=== Goal of the exercise ===
Could you repeat the records below exactly, leaving out any pictures?

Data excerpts

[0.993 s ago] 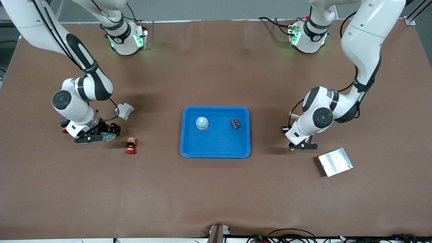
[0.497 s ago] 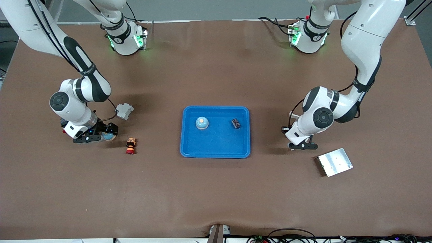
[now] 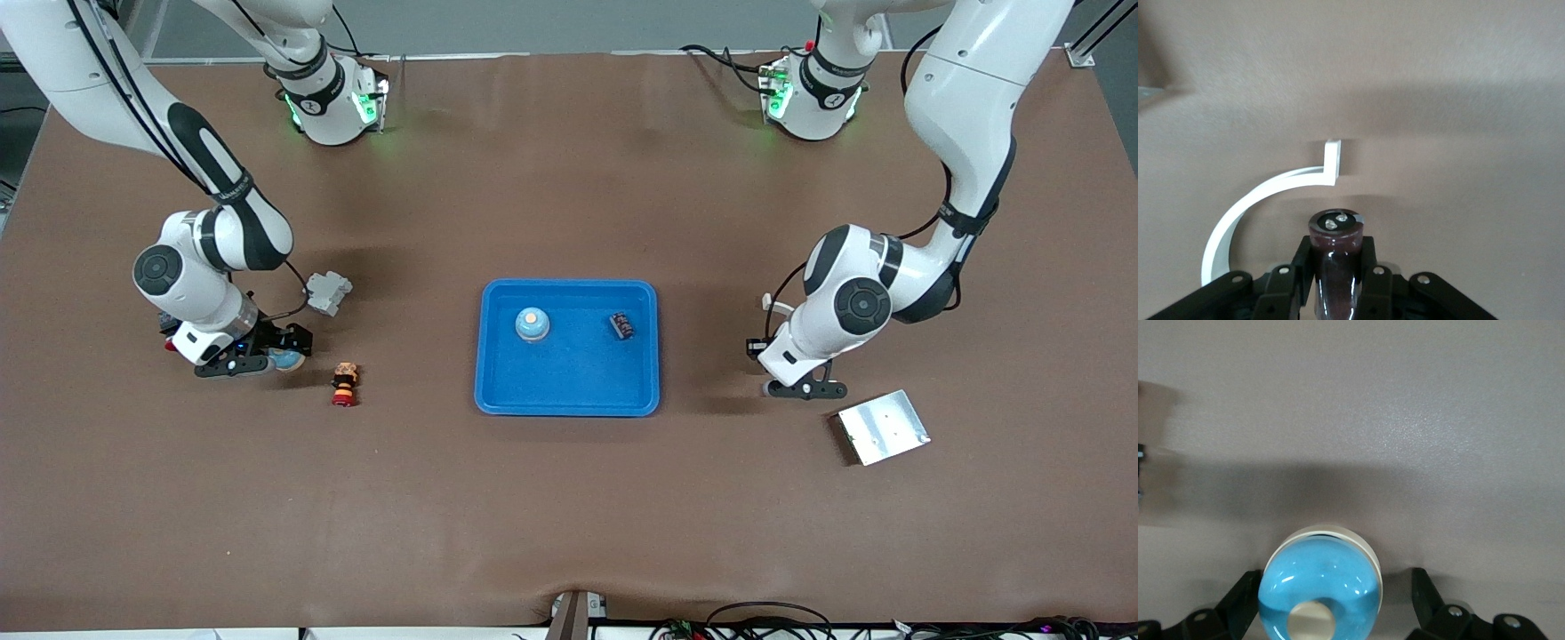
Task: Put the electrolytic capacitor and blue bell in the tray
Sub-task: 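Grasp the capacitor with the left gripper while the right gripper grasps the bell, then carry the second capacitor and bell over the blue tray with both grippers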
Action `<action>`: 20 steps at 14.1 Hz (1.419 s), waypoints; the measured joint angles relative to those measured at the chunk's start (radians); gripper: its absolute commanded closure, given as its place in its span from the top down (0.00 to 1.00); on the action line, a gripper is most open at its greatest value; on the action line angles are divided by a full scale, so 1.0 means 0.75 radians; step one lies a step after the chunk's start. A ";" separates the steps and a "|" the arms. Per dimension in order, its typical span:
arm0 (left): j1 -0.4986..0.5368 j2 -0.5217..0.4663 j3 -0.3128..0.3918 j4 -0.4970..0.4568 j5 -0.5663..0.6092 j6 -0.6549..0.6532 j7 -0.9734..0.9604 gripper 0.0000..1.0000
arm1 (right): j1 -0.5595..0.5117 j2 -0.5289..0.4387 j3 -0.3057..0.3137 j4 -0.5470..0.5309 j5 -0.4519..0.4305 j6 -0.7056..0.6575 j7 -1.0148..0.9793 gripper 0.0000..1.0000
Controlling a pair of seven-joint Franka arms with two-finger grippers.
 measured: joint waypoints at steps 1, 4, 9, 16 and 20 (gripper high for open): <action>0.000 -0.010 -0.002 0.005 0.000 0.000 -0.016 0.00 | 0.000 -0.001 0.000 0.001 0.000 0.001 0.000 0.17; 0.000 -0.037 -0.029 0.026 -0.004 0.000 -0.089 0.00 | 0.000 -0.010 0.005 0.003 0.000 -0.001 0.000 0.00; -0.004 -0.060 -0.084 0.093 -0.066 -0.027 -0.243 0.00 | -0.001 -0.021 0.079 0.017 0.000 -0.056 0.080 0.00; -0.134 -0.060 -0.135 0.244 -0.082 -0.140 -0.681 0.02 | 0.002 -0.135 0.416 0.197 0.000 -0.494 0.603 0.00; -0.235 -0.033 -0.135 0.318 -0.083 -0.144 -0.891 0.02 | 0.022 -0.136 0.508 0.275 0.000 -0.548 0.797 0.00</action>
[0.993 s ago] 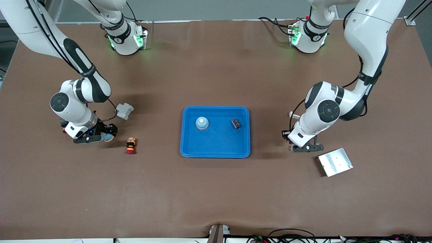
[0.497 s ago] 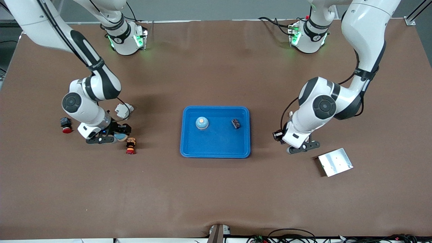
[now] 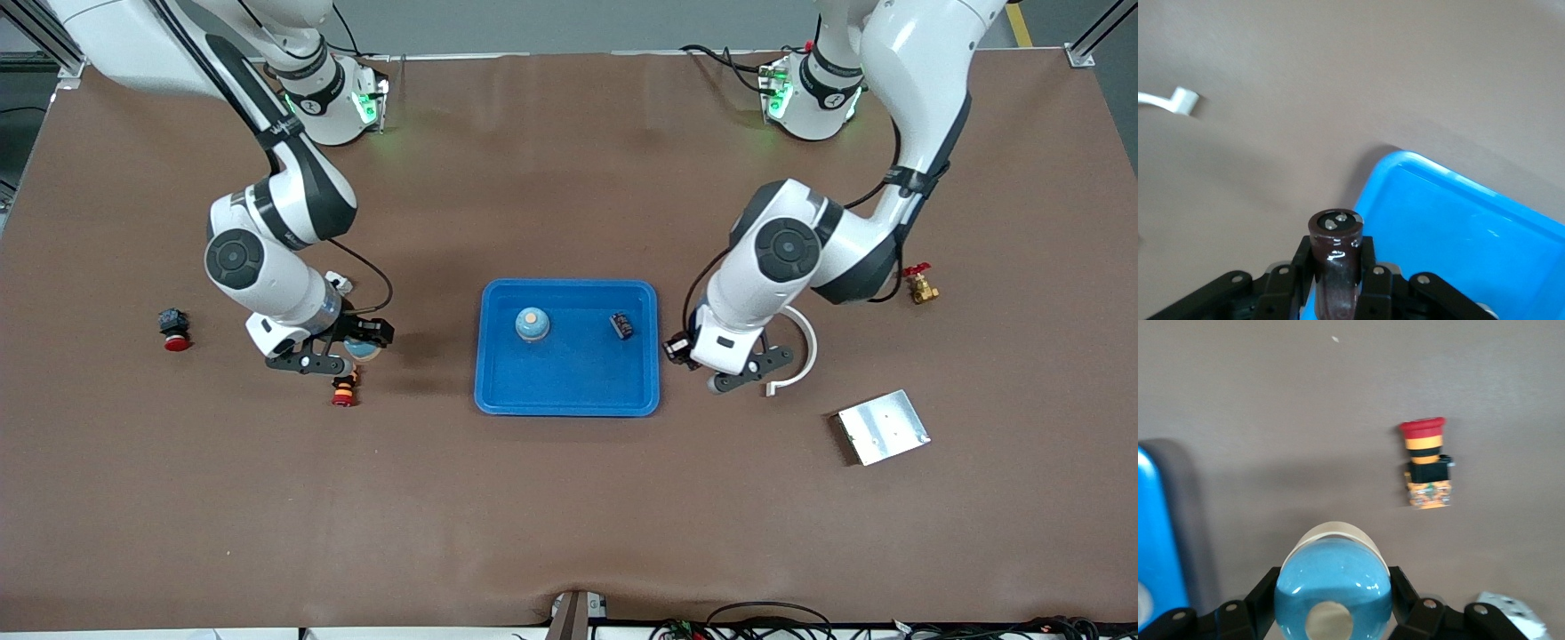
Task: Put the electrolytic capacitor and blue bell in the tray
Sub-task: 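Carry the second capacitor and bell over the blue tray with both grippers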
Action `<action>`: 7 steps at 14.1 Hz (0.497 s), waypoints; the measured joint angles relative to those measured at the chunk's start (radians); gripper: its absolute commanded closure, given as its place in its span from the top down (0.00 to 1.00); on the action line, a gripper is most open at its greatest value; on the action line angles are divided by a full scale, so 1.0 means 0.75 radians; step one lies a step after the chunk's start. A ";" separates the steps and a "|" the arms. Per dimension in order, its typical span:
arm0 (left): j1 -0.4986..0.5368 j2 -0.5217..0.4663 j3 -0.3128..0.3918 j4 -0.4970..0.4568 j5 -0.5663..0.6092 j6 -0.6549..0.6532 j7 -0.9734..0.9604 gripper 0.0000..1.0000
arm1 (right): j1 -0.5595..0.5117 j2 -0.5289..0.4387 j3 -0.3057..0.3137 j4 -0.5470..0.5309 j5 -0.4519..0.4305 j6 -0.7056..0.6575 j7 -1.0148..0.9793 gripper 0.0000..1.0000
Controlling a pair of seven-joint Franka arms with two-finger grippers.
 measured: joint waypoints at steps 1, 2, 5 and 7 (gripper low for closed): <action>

=== Response ===
[0.993 s ago] 
[0.497 s ago] 
[now] 
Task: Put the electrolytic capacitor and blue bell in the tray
Sub-task: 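Grasp the capacitor with the left gripper while the right gripper grasps the bell, then carry the second capacitor and bell over the blue tray with both grippers
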Action `<action>`: 20 steps at 14.1 Hz (1.419 s), waypoints; the measured joint angles relative to those measured at the chunk's start (radians); gripper: its absolute commanded closure, given as its place in its span from the top down (0.00 to 1.00); on the action line, a gripper is most open at its greatest value; on the action line angles are divided by a full scale, so 1.0 means 0.75 radians; step one lies a step after the chunk's start. A ";" separates the steps and a "|" the arms. Per dimension in order, its typical span:
arm0 (left): j1 -0.4986..0.5368 j2 -0.5217..0.4663 j3 -0.3128..0.3918 j4 -0.4970..0.4568 j5 -0.5663..0.6092 j6 -0.6549..0.6532 j7 -0.9734..0.9604 gripper 0.0000..1.0000
arm1 (right): j1 -0.5595..0.5117 j2 -0.5289..0.4387 j3 -0.3057..0.3137 j4 -0.5470..0.5309 j5 -0.4519..0.4305 j6 -0.7056..0.6575 j7 -1.0148..0.9793 gripper 0.0000..1.0000
Controlling a pair of seven-joint Franka arms with two-finger grippers.
 measured: joint waypoints at steps 1, 4, 9, 16 and 20 (gripper high for open): <action>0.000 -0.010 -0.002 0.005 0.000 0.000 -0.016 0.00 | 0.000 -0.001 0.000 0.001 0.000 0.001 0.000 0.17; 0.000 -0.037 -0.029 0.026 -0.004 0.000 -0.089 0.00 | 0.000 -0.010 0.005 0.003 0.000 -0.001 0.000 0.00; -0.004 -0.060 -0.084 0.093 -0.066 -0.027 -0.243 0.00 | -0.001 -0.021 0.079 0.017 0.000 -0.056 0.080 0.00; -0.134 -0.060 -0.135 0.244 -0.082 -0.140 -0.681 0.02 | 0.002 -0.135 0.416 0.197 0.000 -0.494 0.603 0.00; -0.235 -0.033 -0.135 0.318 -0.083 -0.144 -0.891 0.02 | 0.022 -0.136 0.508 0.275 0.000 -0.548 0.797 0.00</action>
[0.993 s ago] 
[0.497 s ago] 
[now] 
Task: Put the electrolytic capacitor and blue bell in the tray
Sub-task: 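Carry the second capacitor and bell over the blue tray with both grippers
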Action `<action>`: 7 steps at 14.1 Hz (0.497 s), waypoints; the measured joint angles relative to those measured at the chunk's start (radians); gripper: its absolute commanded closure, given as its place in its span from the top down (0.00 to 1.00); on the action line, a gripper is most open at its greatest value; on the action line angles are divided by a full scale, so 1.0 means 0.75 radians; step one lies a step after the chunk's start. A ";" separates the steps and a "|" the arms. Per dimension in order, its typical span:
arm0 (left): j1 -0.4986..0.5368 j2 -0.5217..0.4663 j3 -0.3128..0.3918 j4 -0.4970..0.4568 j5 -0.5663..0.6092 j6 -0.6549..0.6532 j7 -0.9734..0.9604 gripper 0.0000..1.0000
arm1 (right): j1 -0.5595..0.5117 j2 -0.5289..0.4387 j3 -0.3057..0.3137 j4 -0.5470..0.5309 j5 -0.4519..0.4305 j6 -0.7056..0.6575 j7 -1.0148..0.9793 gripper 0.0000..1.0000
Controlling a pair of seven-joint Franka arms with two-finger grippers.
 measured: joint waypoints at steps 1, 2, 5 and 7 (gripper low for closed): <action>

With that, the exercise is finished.